When I was a kid, Nat “King” Cole was one of my favorite singers; especially before Rock and Roll took off in the 1950s. His string of hits earned him a 15 minute TV show on NBC in November of 1956, the same type of show as headliners like Perry Como (Chesterfield Supper Club) and Eddie Fisher (Coke Time) had.

Since a 15 minute format only allowed a couple songs to be sung, Nat’s show stayed on until July of 1957 when NBC decided to move it to Tuesdays and put it in a 30 minute format. This allowed Nat to have more guests and variety which at the time made perfect sense: Nat Cole had a string of popular songs, had a smooth and likable personality, and wasn’t the least bit offensive. Surely his show would be a hit.

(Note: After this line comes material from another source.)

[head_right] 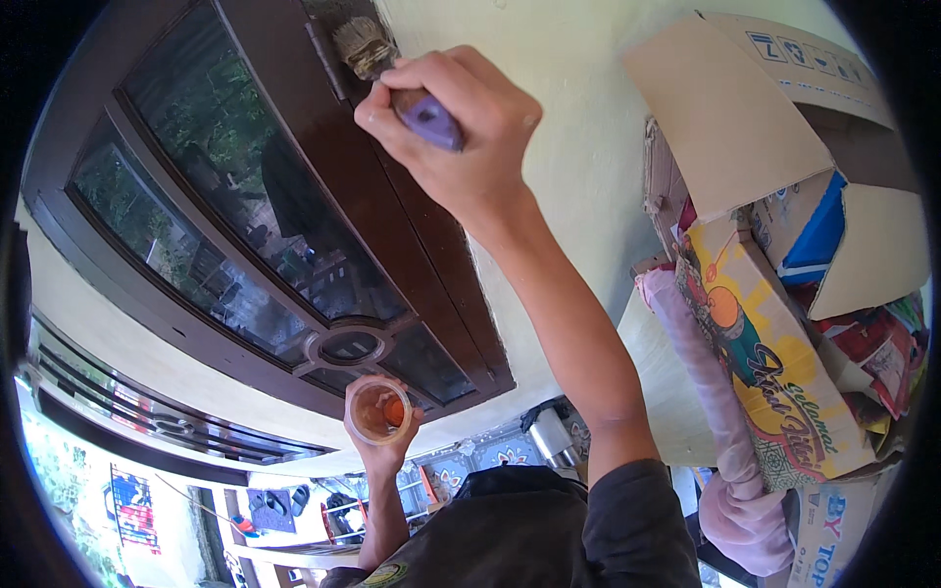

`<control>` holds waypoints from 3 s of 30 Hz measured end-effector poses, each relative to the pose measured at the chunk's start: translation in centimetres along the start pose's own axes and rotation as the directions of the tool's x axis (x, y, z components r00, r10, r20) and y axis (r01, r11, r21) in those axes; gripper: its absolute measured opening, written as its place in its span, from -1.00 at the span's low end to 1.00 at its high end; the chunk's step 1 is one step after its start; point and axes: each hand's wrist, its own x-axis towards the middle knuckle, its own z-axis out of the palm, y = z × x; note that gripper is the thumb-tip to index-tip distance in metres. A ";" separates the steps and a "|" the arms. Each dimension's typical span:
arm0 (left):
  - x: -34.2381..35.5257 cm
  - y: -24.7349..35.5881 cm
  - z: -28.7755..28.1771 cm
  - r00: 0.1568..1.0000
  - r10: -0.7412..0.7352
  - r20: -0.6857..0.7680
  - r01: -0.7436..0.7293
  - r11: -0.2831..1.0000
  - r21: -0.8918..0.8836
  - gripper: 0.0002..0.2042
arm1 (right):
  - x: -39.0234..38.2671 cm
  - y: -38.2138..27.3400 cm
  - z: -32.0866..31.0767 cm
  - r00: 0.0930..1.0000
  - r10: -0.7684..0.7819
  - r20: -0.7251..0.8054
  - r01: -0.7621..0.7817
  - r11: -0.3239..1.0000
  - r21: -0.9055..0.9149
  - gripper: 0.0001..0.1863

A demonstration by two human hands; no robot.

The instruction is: The person applies paint or varnish to a wooden door frame with a paint brush.

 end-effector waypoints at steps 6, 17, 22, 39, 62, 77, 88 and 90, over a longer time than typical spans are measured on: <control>-0.4 0.4 -0.1 1.000 0.007 -0.014 -0.007 1.000 -0.010 -0.46 | -2.8 -3.7 -2.2 0.953 0.232 0.197 -0.221 0.972 -0.073 -0.83; 0.2 0.3 0.0 0.999 0.027 -0.022 -0.028 0.999 -0.027 -0.47 | -1.0 -2.8 -1.8 0.975 0.093 0.203 -0.070 0.991 -0.118 -0.83; 0.5 0.3 -0.9 0.999 0.040 -0.022 -0.040 0.999 0.013 -0.46 | -1.0 -6.9 -3.8 0.908 0.417 0.020 -0.418 0.907 0.054 -0.84; 5.4 4.1 -0.9 0.794 0.556 0.247 -0.608 0.731 0.310 -0.46 | -1.4 -15.3 -7.4 0.403 0.318 0.858 -0.582 0.813 -0.027 -0.76; 3.1 4.4 1.5 0.985 0.135 0.106 -0.136 0.991 0.009 -0.39 | -9.2 -14.8 -11.5 0.266 0.902 0.340 -0.955 0.200 0.218 -0.89; 5.7 6.0 3.7 0.991 0.135 -0.026 -0.134 0.991 0.027 -0.45 | -13.0 -13.3 -9.9 -0.188 0.910 0.370 -0.634 -0.400 0.662 -0.86; 6.0 7.1 3.9 0.989 0.148 -0.021 -0.149 0.985 -0.083 -0.44 | -8.5 -9.7 -6.7 -0.077 0.959 0.273 -0.528 -0.272 0.804 -0.80; 5.8 6.9 3.8 0.992 0.127 -0.020 -0.129 0.988 -0.085 -0.45 | -4.4 -8.6 -4.1 0.200 0.979 -0.040 -0.607 0.156 0.779 -0.82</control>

Unfortunately, the show had problems from the start. Remember: I’m talking about 1957 and Nat Cole was the first black entertainer to headline a network musical variety program on national TV. Apparently, being a successful recording artist was not enough to draw a large audience on TV which meant that notable sponsors weren’t interested. During 1956-1957 he only averaged 19 percent of the viewing audience compared to 50 percent who were watching Robin Hood at the same time on CBS.

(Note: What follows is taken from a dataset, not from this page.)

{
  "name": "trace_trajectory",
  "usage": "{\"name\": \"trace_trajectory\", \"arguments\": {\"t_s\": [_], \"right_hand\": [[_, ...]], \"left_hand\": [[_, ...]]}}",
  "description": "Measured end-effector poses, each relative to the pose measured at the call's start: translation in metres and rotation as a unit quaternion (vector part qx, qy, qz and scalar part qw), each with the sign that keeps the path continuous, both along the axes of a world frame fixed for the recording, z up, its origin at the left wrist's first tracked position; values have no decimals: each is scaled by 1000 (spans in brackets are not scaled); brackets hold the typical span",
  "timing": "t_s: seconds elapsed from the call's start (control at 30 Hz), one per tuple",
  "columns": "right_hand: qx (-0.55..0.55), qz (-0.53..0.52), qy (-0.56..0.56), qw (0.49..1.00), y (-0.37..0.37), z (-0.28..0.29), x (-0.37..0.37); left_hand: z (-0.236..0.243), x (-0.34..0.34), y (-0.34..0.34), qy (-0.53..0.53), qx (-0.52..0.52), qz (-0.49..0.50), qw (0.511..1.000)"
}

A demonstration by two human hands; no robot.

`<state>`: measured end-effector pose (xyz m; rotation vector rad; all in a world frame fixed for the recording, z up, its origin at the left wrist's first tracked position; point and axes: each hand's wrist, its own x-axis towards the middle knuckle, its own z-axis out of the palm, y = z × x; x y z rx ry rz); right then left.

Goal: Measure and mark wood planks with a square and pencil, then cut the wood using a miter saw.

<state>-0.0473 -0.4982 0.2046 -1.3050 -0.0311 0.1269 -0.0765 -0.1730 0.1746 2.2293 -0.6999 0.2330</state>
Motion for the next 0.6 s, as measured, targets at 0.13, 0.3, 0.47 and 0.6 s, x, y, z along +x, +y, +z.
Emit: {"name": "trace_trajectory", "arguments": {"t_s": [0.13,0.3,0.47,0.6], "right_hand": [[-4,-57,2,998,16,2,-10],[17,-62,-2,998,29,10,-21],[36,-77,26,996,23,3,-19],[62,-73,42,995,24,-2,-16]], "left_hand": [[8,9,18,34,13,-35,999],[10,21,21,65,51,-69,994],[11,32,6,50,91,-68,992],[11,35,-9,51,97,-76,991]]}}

Nat "King" Cole, 1919-1965

NBC tried its best to keep the show on the air but by December of 1957, Nat canceled it before they did. Many great guest stars from the black community like Count Basie, Pearl Bailey, Billy Eckstein, Cab Calloway, and Ella Fitzgerald had appeared for gratis or minimum fees. The same applied to white stars like Tony Bennett, Mel Torme, Tony Martin and Peggy Lee. It was to no avail as the audience just wasn’t there.

Nat “King” Cole’s experience was a sad one but he wasn’t alone in his rejection. Black stars like Lena Horne faced similar treatment. Lena was a beautiful woman who was forced into “insert parts” in some major MGM films like “The Duchess of Idaho” (1950). By inserting her doing a number which had nothing to do with the story, MGM could edit her out of showings in the South because of her being considered black.

The beautiful Lena Horne

It was a different world then even though slavery had been abolished almost 100 years previously. That didn’t mean that black stars like Cole were singled out for failure as Frank Sinatra and Julie Andrews, among many other white stars, also had failed with variety shows. It also didn’t help him any.

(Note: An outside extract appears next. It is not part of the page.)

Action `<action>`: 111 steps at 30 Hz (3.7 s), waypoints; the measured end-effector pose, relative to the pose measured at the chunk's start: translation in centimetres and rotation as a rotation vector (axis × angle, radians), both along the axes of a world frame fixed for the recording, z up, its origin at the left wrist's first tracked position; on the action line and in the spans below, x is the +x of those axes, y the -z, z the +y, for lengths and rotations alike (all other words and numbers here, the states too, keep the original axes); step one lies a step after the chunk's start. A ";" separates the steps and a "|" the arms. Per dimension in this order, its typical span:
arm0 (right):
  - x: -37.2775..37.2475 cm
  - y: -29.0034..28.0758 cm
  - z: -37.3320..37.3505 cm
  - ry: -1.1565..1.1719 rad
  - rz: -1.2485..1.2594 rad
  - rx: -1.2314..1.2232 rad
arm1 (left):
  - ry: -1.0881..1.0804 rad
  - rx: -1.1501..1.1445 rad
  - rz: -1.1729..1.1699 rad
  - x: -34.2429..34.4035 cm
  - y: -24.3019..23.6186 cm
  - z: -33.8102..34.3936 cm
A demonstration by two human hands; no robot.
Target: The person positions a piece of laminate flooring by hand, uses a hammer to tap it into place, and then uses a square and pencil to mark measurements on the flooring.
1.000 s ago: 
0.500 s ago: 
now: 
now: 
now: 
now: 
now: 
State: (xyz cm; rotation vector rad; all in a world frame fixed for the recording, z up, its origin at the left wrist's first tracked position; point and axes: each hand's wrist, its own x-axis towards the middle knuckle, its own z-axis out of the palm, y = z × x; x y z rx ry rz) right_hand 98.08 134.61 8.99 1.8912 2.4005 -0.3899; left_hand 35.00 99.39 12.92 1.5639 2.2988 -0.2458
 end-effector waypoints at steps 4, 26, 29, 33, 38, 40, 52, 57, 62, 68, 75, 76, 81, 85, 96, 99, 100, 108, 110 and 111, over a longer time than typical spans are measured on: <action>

Nat Cole died in 1965 at the age of 45 from lung cancer probably not knowing that Bill Cosby would soon break the color barrier on TV with a starring role in the “I Spy” series which ran from 1965 to 1968. The ice was broken and the late 60s became known as the golden age of blacks in television. That era saw more than two dozen shows with black actors starring as leading characters or in prominent leading supporting roles. In 1970 comedian Flip Wilson became the first black entertainer to have a successful variety show. It ran from 1970-1974.

Nat had a lot of success but also had the misfortune of being a talented black entertainer who was probably born about ten years too soon.